Procurement and supply management is a complex topic with many variations in experience over different time periods and countries.  So this report does well to deal with the subject in a concise manner.  That said, there are two confusing aspects to this report.

Firstly, where the audit objective is stated, it also states that the audit period was January 2019 to December 2020, yet the first key achievement in the executive summary refers to 2021: “During 2021, the Supply Operations Department took appropriate steps to reduce COVID’s impact on procurement activities and to secure the continued availability of health products”.  And in the next paragraph, it goes on to say: “As of May 2021, the PPM expanded to include personal protective equipment and COVID-19 diagnostics, as well as partnering with UNICEF to source oxygen products.”  And, in the first finding (Section 3.1) there is an explanation: “Since the current NFM3 grant cycle launched in January 2021, individual Health Product Management Tools have been consolidated in an aggregation tool accessible to Supply Operations.” But this is not only outside the 2019-2020 audit period, it does not appear relevant to what follows.

In response to this comment, the OIG clarified that it is normal practice in OIG reports to keep the reader updated on all crucial issues with the most recent update possible. These two updates highlight the further steps taken by the Global Fund’s sourcing department to minimize COVID’s effect on health products procured through PPM.

Looking at the topic from the outside, it may be difficult to understand why the use of grant funds for non-PPM procurement is allowed for items that can be purchased through the PPM.  Surely, if the Global Fund has negotiated good deals with suppliers, that include a clause that they cannot supply more cheaply to any other customer, it makes sense for the Global Fund to insist on the use of the PPM for all items that the PPM procures. One might well think that resistance to using the PPM surely raises other questions/issues.  However, the Global Fund’s original principles, which may nowadays have been forgotten, was to use —where possible — country systems and mechanisms, including strengthening them where needed.  PPM has weakened countries’ procurement systems.  Countries have morphed into becoming solely distribution channels.  There is a lot which can be written about this topic and we at the Global Fund Observer have written articles about some countries which are not under PPM and have been able to get better prices than PPM.  And sometimes commodities procured through non-PPM channels have even been of better quality (for example, the long-lasting insecticidal nets discussed in our article Hence, it should not be mandatory for all countries to use PPM.  If PPM were to become the primary procurement channel, what would happen in countries when the GF were to transition out of supporting them?

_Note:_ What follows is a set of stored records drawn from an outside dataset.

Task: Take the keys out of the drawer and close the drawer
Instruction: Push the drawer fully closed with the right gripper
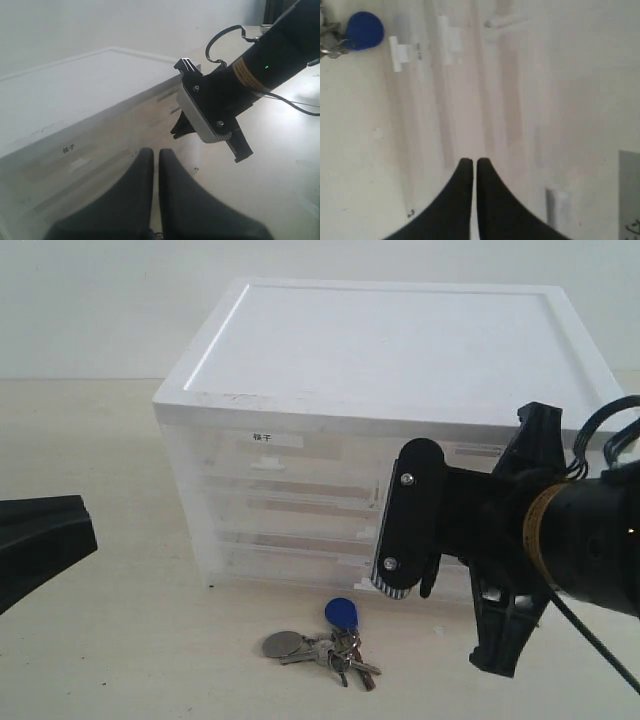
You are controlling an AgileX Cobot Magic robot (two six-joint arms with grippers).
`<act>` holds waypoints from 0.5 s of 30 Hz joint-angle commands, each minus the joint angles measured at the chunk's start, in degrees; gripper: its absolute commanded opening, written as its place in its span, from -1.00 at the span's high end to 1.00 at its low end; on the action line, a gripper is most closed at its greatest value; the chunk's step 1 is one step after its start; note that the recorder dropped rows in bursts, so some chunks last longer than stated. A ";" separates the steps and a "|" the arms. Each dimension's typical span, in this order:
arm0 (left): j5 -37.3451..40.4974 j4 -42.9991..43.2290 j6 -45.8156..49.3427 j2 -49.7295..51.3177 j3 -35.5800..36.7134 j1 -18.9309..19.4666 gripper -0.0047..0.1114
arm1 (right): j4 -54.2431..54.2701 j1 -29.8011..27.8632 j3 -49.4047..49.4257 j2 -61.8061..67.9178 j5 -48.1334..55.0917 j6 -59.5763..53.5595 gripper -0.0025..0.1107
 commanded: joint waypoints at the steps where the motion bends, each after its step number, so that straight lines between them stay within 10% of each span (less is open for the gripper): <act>1: 0.57 -0.64 -0.49 -0.23 0.24 0.03 0.84 | -8.23 0.03 -0.43 1.26 4.07 7.41 0.96; 15: 2.27 -0.54 -0.49 -0.23 0.24 0.03 0.84 | -11.30 2.09 -0.43 1.06 6.66 12.41 0.96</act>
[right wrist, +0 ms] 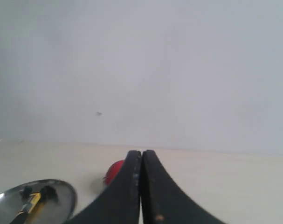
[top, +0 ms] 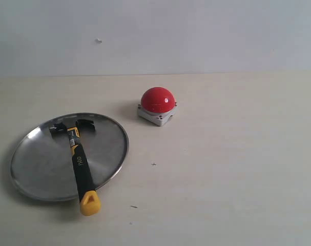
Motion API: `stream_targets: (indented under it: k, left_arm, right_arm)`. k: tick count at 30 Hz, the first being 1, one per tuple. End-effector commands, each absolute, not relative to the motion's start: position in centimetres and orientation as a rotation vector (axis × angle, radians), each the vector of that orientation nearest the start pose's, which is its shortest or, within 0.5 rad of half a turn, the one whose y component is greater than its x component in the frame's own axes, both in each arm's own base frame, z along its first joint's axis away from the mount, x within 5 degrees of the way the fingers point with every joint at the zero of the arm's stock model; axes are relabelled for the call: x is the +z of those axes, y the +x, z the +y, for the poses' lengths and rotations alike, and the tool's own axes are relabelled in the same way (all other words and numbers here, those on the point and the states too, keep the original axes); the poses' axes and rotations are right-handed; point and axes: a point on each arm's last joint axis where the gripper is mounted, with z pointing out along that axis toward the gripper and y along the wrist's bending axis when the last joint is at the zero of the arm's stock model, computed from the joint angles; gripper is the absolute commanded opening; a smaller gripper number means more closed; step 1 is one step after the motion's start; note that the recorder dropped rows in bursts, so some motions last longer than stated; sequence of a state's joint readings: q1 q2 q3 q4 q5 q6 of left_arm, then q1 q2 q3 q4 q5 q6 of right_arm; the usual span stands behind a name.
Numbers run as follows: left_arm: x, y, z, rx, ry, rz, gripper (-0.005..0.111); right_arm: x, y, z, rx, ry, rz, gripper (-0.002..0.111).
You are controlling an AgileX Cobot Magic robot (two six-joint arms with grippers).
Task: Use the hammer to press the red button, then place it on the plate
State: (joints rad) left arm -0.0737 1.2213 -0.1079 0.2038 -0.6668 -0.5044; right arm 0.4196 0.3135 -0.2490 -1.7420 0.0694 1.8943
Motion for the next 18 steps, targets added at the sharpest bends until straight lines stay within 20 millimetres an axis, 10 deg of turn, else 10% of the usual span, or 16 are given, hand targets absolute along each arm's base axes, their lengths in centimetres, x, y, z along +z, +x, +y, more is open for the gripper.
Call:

In response to this, the OIG agreed that this is a good point. The Sourcing and Supply Chain department emphasizes that its role is to create table access for affordable and quality health commodities (through the market shaping strategy). Once done, its focus will shift more toward building the capacity of the national stakeholders to ensure sustainability after the Global Fund. This of course is perfectly aligned with the Global Fund’s strategy.

The 50% procurement through PPM is mostly requested by the countries themselves due to their inability to conduct timely and efficient procurement of quality health products. A minority of countries go through PPM as a mitigation measure due to serious concerns over the country’s procurement process. However, it is very difficult to quantify the economy, effectiveness and efficiency of PPM compared with non-PPM procurements, as the current system does not allow such analysis, especially with the limitations associated with the PQR (OIG Finding #2).

Finally, it does not appear the COVID-19 had any particularly adverse effects on procurement supply management and reporting; rather, it served to highlight already inherent weaknesses that need correction.